- [Supplied information]:
::::::::
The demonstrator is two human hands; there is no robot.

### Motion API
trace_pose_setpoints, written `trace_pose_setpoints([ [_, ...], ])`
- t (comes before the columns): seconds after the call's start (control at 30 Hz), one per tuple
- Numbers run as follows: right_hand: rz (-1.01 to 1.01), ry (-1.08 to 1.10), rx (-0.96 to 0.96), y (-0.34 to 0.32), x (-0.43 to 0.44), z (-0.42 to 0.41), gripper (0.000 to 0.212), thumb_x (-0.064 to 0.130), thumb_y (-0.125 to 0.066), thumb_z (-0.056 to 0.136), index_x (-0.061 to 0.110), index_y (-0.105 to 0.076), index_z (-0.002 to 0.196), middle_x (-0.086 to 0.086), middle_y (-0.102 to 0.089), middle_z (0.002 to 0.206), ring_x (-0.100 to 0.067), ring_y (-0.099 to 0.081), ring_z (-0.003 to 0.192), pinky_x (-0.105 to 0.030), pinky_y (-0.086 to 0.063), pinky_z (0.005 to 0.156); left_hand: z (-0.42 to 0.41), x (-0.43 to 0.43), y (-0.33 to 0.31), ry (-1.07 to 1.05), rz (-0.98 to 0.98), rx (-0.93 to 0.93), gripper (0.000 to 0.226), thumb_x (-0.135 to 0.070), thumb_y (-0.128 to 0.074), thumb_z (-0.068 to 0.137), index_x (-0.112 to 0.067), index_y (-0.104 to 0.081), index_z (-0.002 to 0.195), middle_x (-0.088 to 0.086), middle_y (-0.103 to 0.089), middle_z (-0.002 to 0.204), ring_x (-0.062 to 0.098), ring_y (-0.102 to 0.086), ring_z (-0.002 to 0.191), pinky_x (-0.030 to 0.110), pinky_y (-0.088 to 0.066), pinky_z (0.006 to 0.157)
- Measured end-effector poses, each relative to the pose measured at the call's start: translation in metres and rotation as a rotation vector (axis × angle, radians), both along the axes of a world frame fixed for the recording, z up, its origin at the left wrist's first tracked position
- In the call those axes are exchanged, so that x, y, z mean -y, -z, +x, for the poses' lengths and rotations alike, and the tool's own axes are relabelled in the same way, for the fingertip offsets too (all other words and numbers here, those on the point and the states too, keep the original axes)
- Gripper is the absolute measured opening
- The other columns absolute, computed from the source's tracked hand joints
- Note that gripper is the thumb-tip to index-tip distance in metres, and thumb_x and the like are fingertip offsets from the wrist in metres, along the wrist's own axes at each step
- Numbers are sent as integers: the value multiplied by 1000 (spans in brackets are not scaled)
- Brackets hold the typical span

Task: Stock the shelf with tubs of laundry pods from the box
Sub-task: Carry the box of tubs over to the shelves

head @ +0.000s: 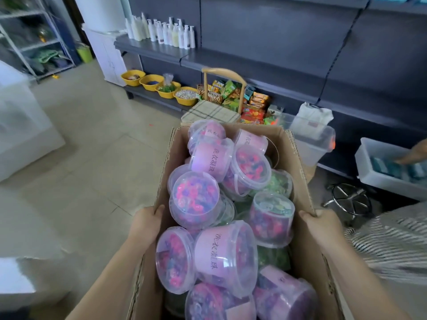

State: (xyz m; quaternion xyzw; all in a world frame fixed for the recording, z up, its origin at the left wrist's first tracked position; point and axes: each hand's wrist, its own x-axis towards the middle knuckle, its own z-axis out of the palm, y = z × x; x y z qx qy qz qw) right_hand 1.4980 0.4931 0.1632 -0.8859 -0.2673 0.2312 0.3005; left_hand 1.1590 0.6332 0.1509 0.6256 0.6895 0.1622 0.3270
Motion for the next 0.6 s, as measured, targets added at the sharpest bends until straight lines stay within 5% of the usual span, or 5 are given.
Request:
trace_pose_setpoints([
  [0.1, 20, -29, -10, -3, -65, 24, 33, 17, -61, 87, 0, -55, 61, -14, -45, 50, -24, -44, 51, -31, -27, 50, 23, -54, -4, -21, 9, -6, 47, -21, -43, 98, -7, -41, 53, 8, -46, 55, 28, -47, 68, 30, -31, 63],
  [0.37, 10, -132, -34, 19, -256, 99, 33, 21, -60, 90, -10, -62, 79, -17, -55, 63, -28, -51, 62, -33, -32, 59, 87, -213, 1, -142, 7, -62, 48, -23, -44, 98, -6, -40, 53, 17, -52, 65, 30, -48, 70, 30, -30, 63],
  [0.6, -40, -231, -31, 21, -409, 151, 46, 20, -61, 89, 8, -40, 50, -11, -40, 48, -27, -43, 56, -34, -27, 54, 129, -327, -3, -229, -20, -71, 47, -23, -43, 97, -5, -39, 54, 9, -45, 54, 29, -45, 64, 32, -29, 57],
])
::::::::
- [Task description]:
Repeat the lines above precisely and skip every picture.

- [Answer box]:
The demonstrator is two human hands; there is no robot.

### Motion API
trace_pose_setpoints, written `trace_pose_setpoints([ [_, ...], ])`
- t (comes before the columns): seconds after the call's start (control at 30 Hz), one per tuple
- Numbers run as follows: right_hand: rz (-1.01 to 1.01), ry (-1.08 to 1.10), rx (-0.96 to 0.96), y (-0.34 to 0.32), x (-0.43 to 0.44), z (-0.42 to 0.41), gripper (0.000 to 0.212), thumb_x (-0.064 to 0.130), thumb_y (-0.125 to 0.066), thumb_z (-0.056 to 0.136), index_x (-0.061 to 0.110), index_y (-0.105 to 0.076), index_z (-0.002 to 0.196), middle_x (-0.086 to 0.086), middle_y (-0.102 to 0.089), middle_z (0.002 to 0.206), ring_x (-0.100 to 0.067), ring_y (-0.099 to 0.081), ring_z (-0.003 to 0.192), pinky_x (-0.105 to 0.030), pinky_y (-0.086 to 0.063), pinky_z (0.005 to 0.156); left_hand: z (-0.42 to 0.41), x (-0.43 to 0.43), y (-0.33 to 0.31), ry (-1.07 to 1.05), rz (-0.98 to 0.98), rx (-0.93 to 0.93), gripper (0.000 to 0.226), thumb_x (-0.135 to 0.070), thumb_y (-0.128 to 0.074), thumb_z (-0.068 to 0.137), index_x (-0.112 to 0.067), index_y (-0.104 to 0.081), index_z (-0.002 to 0.195), middle_x (-0.088 to 0.086), middle_y (-0.103 to 0.089), middle_z (-0.002 to 0.204), ring_x (-0.062 to 0.098), ring_y (-0.102 to 0.086), ring_z (-0.002 to 0.191), pinky_x (-0.030 to 0.110), pinky_y (-0.088 to 0.066), pinky_z (0.006 to 0.157)
- Measured end-effector poses, each relative to the pose measured at the call's start: translation in metres and rotation as a rotation vector (axis × angle, radians), both along the axes of a world frame fixed for the recording, z up, its origin at the left wrist's first tracked position
- In the call those axes are exchanged, so that x, y, z mean -y, -z, +x, for the poses' lengths and rotations alike, and the tool's own axes are relabelled in the same way, for the fingertip offsets too (all other words and numbers here, those on the point and the states too, keep the original axes)
- Gripper is the absolute measured opening
- The other columns absolute, computed from the source's tracked hand joints
- Note that gripper is the thumb-tip to index-tip distance in metres, and thumb_x and the like are fingertip offsets from the wrist in metres, along the wrist's own axes at each step
- Numbers are sent as integers: the value multiplied by 1000 (spans in brackets are not scaled)
- Brackets hold the typical span

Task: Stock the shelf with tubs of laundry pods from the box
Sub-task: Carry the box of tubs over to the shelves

head @ +0.000s: 

State: (xyz m; quaternion xyzw; all in a world frame fixed for the recording, z up, its origin at the left wrist's first tracked position; point and axes: each hand's wrist, its own x-axis towards the middle knuckle, its own z-axis out of the palm, y = z × x; x y z qx qy qz qw) right_hand 1.4980 0.4931 0.1632 -0.8859 -0.2673 0.2312 0.3005; left_hand 1.1590 0.6332 0.1509 0.6256 0.6895 0.1622 0.3270
Motion for the next 0.6 s, as measured, targets added at the sharpest bends until straight lines stay within 5% of the usual span, or 5 are given.
Request:
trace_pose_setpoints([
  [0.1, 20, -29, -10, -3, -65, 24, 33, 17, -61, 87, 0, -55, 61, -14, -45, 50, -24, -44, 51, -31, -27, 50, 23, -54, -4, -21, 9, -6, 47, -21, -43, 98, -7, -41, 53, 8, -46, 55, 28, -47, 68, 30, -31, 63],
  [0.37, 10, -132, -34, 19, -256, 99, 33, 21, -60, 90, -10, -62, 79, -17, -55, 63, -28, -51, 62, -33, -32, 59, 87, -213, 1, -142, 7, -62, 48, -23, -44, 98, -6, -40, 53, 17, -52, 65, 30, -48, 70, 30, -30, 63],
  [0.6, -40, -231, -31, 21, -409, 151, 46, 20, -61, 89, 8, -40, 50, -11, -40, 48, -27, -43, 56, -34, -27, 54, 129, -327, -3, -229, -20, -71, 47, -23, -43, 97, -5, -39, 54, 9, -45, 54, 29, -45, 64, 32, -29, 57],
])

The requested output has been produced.